In use, when a user using the computer leaves for another place for a while, such as going to the toilet, the capacitive sensor antenna 40 cannot sense a capacitive signal or only can sense a very weak capacitive signal. The capacitive approach sensor module 30 does not output the capacitive signal or only outputs the weak capacitive signal to the MCU 20. The MCU 20 compares the received capacitive signal with a predetermined value saved in the MCU 20, at this time, the received capacitive signal is less than the predetermined value, the MCU 20 will output the low voltage control signal to control the motherboard 10 to enter the sleep state, which can save electricity.
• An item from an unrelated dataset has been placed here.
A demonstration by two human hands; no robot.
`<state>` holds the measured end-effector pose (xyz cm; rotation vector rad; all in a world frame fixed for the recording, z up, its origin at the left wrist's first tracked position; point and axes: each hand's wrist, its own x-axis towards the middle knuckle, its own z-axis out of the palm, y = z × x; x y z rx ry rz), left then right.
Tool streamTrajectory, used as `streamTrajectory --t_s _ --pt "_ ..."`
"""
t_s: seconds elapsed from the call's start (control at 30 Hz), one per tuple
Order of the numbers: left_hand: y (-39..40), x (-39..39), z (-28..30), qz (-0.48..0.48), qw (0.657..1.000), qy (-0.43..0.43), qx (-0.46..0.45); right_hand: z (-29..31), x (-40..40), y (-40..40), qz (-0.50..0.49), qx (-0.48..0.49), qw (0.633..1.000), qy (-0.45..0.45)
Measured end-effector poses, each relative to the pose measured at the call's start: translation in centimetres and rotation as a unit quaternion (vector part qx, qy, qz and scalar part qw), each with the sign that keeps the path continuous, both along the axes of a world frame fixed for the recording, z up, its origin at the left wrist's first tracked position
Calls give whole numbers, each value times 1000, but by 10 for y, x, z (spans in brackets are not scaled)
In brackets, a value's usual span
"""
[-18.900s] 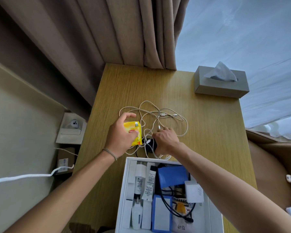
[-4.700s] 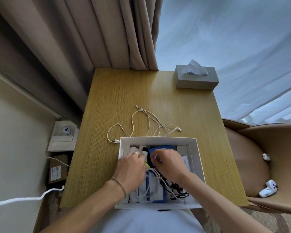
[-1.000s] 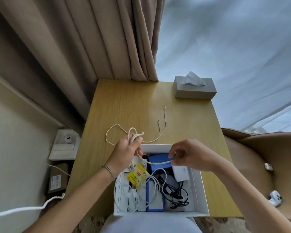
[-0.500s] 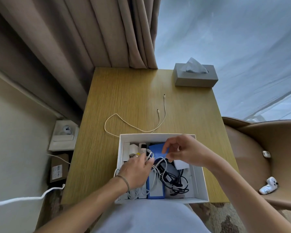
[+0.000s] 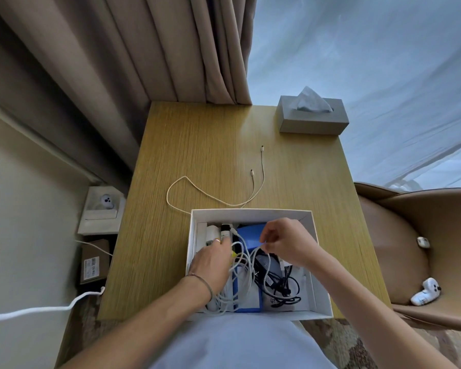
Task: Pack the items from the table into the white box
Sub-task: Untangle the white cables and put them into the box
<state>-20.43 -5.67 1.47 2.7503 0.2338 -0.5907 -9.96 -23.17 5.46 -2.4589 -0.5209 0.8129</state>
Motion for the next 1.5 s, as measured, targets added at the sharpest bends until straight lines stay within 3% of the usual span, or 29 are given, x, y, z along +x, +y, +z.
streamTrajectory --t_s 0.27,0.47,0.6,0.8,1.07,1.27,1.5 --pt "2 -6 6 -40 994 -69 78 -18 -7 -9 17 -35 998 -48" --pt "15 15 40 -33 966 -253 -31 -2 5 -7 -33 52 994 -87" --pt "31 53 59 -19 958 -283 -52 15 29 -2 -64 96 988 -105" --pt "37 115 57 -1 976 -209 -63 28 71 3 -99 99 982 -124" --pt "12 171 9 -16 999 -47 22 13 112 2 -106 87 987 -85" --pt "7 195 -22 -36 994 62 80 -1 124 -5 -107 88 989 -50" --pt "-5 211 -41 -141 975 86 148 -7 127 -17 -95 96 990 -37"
If the user goes back to the computer 10, the capacitive sensor antenna 40 can sense a strong capacitive signal, therefore the capacitive approach sensor module 30 outputs the strong capacitive signal to the MCU 20. At this time, the received capacitive signal is greater than or equal to the predetermined value, the MCU 20 will output the high voltage control signal to control the motherboard 10 to exit from the sleep state, which allows the user to continue to work, which is very convenient.
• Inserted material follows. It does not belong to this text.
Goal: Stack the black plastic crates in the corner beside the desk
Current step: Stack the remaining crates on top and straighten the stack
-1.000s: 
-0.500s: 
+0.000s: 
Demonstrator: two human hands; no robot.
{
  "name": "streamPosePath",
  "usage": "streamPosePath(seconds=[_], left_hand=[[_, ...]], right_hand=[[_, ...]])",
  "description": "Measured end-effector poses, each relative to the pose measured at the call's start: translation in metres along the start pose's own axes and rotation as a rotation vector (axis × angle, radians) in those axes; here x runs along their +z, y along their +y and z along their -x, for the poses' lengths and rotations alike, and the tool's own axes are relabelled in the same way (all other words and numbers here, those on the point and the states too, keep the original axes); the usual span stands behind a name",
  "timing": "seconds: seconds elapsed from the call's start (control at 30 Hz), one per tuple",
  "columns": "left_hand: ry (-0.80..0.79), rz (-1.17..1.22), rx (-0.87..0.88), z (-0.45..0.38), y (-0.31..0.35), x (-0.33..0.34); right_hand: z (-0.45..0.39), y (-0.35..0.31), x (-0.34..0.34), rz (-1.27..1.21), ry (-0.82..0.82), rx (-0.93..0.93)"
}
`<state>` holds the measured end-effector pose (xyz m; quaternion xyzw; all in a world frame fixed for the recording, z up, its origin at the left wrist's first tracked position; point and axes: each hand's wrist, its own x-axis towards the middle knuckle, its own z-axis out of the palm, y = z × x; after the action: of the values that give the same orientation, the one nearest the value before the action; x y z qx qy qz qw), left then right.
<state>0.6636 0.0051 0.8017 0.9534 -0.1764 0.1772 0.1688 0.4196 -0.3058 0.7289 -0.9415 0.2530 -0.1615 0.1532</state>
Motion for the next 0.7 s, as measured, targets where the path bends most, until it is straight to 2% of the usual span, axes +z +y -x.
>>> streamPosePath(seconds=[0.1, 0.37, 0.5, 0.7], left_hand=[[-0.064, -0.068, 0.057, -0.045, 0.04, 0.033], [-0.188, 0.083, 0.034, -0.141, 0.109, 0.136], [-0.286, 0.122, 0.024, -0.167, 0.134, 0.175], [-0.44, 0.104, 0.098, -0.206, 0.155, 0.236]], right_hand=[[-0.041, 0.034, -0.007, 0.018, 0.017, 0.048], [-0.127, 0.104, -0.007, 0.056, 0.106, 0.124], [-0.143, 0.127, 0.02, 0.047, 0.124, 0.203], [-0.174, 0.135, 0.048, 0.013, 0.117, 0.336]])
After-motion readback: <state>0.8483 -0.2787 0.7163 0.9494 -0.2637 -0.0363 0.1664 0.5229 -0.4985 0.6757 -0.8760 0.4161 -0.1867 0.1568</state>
It is to be understood, however, that even though numerous characteristics and advantages of the embodiments have been set forth in the foregoing description, together with details of the structure and function of the embodiments, the disclosure is illustrative only, and changes may be made in details, especially in matters of shape, size, and arrangement of parts within the principles of the embodiments to the full extent indicated by the broad general meaning of the terms in which the appended claims are expressed.

Claims

1. A computer comprising: a motherboard comprising a sleep control pin used to control the motherboard to enter a sleep state or exit from the sleep state;a capacitive sensor antenna operable to sense a capacitive signal generated from people positioned adjacent to the computer;a capacitive approach sensor module operable to receive the capacitive signal sensed by the capacitive sensor antenna; anda micro control unit (MCU) operable to receive the capacitive signal from the capacitive approach sensor module;wherein the MCU outputs a first control signal to the sleep control pin to control the motherboard to enter the sleep state in response to the capacitive signal being less than a predetermined value, the MCU outputs a second control signal to the sleep control pin to control the motherboard to exit from the sleep state in response to the capacitive signal being greater than or equal to the predetermined value.

2. The computer of claim 1, wherein the first and second control signals are respectively a low voltage signal and a high voltage signal.